Statistics help you identify the right problem
published by Quality Arete Group
Statistics help you identify the right problem, quantify the magnitude of the problem, measure the impact of the changes, and enable fact-based decision making. The tools we will cover in this blog are:
Pareto Charts are a method of organizing errors, problems, or defects to help focus on problem solving efforts. Juron popularized Pareto’s work when he suggested that 80% of the problems are a result of only 20% of the causes. By displaying the longest bars on the left and the shortest on the right, the chart is a good depiction of which situations are the most significant.

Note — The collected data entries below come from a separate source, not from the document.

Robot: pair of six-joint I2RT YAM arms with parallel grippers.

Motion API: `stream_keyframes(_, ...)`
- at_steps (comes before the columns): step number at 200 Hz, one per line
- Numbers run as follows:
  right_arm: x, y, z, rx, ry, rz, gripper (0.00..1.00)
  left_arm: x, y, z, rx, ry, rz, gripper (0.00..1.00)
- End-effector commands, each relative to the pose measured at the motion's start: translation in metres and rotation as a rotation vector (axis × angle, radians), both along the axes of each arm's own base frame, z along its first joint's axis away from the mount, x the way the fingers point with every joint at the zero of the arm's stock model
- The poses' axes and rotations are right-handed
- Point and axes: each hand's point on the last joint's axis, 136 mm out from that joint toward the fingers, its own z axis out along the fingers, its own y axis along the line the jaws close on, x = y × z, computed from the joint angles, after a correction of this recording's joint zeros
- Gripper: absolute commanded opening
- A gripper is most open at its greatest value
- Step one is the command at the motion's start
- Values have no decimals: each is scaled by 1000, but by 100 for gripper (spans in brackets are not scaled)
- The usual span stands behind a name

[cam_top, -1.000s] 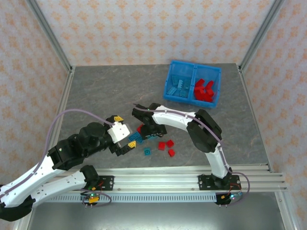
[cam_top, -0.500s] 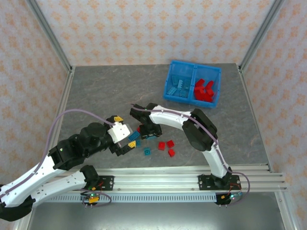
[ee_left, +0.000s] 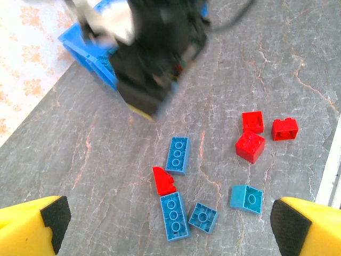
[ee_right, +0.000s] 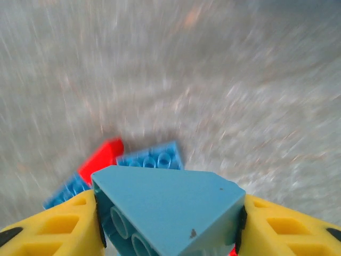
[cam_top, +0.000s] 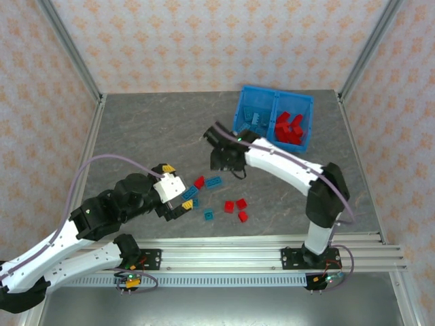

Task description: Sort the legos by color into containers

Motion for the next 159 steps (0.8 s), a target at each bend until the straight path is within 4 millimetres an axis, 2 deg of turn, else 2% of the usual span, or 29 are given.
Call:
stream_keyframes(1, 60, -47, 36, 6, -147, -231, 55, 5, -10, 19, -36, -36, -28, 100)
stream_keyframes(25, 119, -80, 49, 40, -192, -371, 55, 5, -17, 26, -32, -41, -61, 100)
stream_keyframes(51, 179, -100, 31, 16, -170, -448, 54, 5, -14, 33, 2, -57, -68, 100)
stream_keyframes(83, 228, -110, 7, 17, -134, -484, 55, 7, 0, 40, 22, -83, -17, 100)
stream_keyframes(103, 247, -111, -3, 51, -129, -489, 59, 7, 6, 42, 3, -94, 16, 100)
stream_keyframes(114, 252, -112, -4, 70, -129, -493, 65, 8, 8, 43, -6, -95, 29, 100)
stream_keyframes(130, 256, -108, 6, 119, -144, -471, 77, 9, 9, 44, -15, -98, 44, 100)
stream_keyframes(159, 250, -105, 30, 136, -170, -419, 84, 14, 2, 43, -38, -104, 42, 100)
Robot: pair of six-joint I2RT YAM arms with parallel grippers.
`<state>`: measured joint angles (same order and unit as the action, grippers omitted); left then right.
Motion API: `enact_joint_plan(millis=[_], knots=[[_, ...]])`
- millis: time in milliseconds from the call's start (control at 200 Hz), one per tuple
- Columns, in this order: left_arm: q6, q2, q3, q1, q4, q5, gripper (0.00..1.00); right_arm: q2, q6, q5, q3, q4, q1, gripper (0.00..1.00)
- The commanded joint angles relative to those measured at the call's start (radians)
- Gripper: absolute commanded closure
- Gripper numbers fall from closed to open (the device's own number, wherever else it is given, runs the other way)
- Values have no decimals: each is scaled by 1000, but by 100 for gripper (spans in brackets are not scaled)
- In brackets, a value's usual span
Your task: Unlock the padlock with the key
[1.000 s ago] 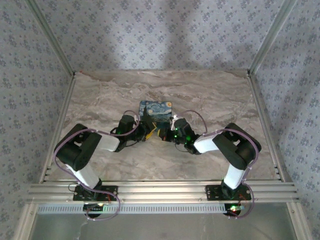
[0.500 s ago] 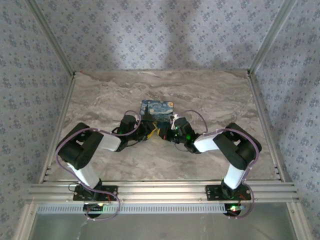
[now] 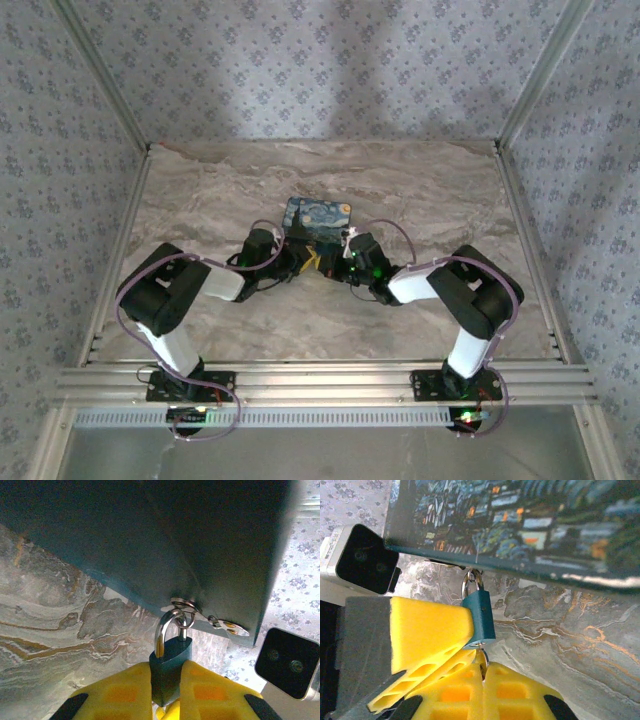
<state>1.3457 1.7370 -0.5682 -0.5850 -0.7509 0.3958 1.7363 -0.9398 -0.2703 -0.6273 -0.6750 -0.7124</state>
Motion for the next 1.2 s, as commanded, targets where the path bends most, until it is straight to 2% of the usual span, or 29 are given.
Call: enact_joint_plan(millis=[0,190,380,515,615,755,849,914,1064,1194], knots=[[0,12,-12,-15,-9,9,90,-48,1,-46,-16,-53,3,88],[1,-4,-12,-16,-1,2,95,-130,86,-14,19,71,28,70],[16,-34,-16,-15,42,-5,96,-277,300,102,41,272,33,51],[28,-51,-22,-15,64,0,97,-388,581,218,40,368,2,30],[35,-59,-21,-15,65,0,99,-444,819,315,48,384,-40,19],[45,-69,-20,-15,67,0,100,-466,1147,411,103,280,-91,18],[55,-73,-20,-15,65,3,100,-454,1350,413,169,132,-128,18],[62,-76,-22,-15,65,4,100,-429,1449,400,178,111,-147,17],[67,-85,-22,-15,71,5,100,-322,1556,444,169,56,-196,17],[69,-90,-22,-15,74,8,100,-229,1556,453,162,-39,-206,17]])
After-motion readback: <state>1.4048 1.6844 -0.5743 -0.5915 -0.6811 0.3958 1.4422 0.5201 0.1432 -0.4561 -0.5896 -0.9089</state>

Histograms show the range of values of a measurement and the frequency with which each value occurs. They show the most frequently occurring readings as well as the variations in the measurements. Useful when you want to look at frequencies of an occurrence of specific values.
Histograms help you to determine spread and frequency of outliers of a process.
Box plots graphically depict the differences in groups of numeric data around the mean and median. Rather than just frequencies (as in a histogram), logically groups the data into percentiles of a population. Unlike many other graphical tools, Boxplots show outliers.
- Are Special Causes of Variation Present? Special Causes exist if any of the points are found to lie outside of the control limits or if the points display any type of systematic pattern.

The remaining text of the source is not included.